The advances in the area of High-Energy-Density Physics (HEDP) have allowed the extreme physical conditions relevant to astrophysical processes to be recreated in the laboratory. The scaling of astrophysical systems, which are characterized by spatial and temporal scales that are 15-20 orders of magnitude larger than in laboratory experiments, has been demonstrated to be possible under a series of constraints in the physical parameters that characterize the plasma, paving the way for the field of Laboratory Astrophysics.
Laboratory astrophysics experiments present a unique approach to producing and accurately studying a number of astrophysical scenarios. Experiment data allows computer codes to be verified, and, in addition, they are a discovery tool providing insights into the behaviour of complex highly non-linear systems.
On MAGPIE, we study a range of astrophysical systems, including jets from young stars, radiative shocks, magnetic reconnection, bow shocks and accretion disks.
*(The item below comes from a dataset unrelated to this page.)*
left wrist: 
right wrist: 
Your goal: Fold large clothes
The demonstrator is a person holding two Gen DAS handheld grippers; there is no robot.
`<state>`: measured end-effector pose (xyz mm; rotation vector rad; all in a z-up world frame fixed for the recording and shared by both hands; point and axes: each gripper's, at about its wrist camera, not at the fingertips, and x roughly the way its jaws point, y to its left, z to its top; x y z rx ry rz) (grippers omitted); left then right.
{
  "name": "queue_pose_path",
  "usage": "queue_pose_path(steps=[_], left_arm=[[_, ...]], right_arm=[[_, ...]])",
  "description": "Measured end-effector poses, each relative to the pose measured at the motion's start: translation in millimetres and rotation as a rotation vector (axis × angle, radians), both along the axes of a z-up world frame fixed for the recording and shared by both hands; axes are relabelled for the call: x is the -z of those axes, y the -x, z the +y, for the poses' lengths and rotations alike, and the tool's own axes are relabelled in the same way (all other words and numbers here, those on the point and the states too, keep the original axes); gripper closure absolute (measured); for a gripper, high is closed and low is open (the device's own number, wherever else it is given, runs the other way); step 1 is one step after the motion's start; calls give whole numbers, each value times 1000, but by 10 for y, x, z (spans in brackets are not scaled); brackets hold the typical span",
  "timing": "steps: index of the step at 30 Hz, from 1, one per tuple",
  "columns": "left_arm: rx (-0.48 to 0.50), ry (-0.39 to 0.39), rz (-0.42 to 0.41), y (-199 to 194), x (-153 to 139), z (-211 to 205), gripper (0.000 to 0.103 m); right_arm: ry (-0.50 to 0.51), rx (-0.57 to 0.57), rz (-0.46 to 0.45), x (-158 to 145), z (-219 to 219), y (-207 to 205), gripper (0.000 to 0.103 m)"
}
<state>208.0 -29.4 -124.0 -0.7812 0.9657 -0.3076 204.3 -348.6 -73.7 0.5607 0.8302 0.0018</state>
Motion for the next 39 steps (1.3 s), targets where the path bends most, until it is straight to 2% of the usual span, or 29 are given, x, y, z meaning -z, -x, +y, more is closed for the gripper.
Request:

The typical evolution of a MAGPIE experiment, with typical spatial scales up to a few cm and characteristic timescales of tens to hundreds of ns, can be a scaled version of large-scale astrophysical phenomena. One example is jets from young stars, with typical lengths of thousands of astronomical units and evolving in timescales of many years. In order for this scaling to be valid, both the laboratory and astrophysical jets must have similar dimensionless parameters such as the Mach number, Reynolds number, Peclet number and the cooling parameter, among others.
Plasma Jet Experiments
In MAGPIE it is possible to create plasma jets with similar dimensionless parameters to those from young stellar jets. The current pulse is introduced into different configurations for instance an array of metallic wires (a conical or radial wire-array Z-pinch) or a continuous metallic disc (a radial foil). In all cases, highly supersonic, highly collimated, radiatively cooled plasma jets can be produced. Experiments allow complex astrophysical phenomena to be studied in detail in a repeatable, accessible, and controllable manner. Most importantly, experiments allow the initial conditions of the physical parameters of the plasma o be modified, and can provide insights of the complex 3-D geometry of jets.
Supersonic jets from conical wire arrays
A conical wire array is a modification of a standard cylindrical wire array Z-pinch. In a conical wire array, the wires in the cylinder are tilted to form an inverted cone shape. As the current passes through each one of the wires, they are rapidly heated and converted to plasma. The global toroidal magnetic field generated by the current passing through the array surrounds the entire cone, producing a net force that makes the plasma converge towards the axis of the array. The inclination of the wires leads to the formation of highly supersonic jet of plasma which propagates axially at velocities ~100 km/s. By changing the wire material it is possible to control the jet dynamics particularly due to radiative losses through a process known as radiative cooling.
Figure 1 shows an example of a wire array in MAGPIE. The figure shows numerical simulations done with the MHD code GORGON. The results show the dense wires at the bottom and a jet on the axis of the array, surrounded by low-density plasma. Superimposed are three radial profiles at different heights above the array, showing the degree of collimation of the jet. The panel on the right shows experimental results focused on the jet region. The results were obtained with optical laser interferometry and show the high degree of jet collimation. The displacement of the fringes is proportional to the electron density in the plasma.
When oppositely directed magnetic field lines meet inside a plasma, they annihilate and 'reconnect', forming new field lines that connect different regions of plasma than the lines which formed them. Along with this reconfiguration, the energy stores in the magnetic field is released, causing the plasma to heat up and accelerate outwards at high velocities. This process is fundamental to understanding phenomena such as solar flares, the Aurora and exotic astrophysical phenomena such as magnetar flares and Gamma-ray bursts.
In MAGPIE, we collide fast moving jets of plasma which carry oppositely directed magnetic fields. These fields reconnect, and we observe how the magnetic field is destroyed, leading to plasma heating and the formation of `plasmoids', fast moving blobs of plasma that violently tear the reconnection process apart.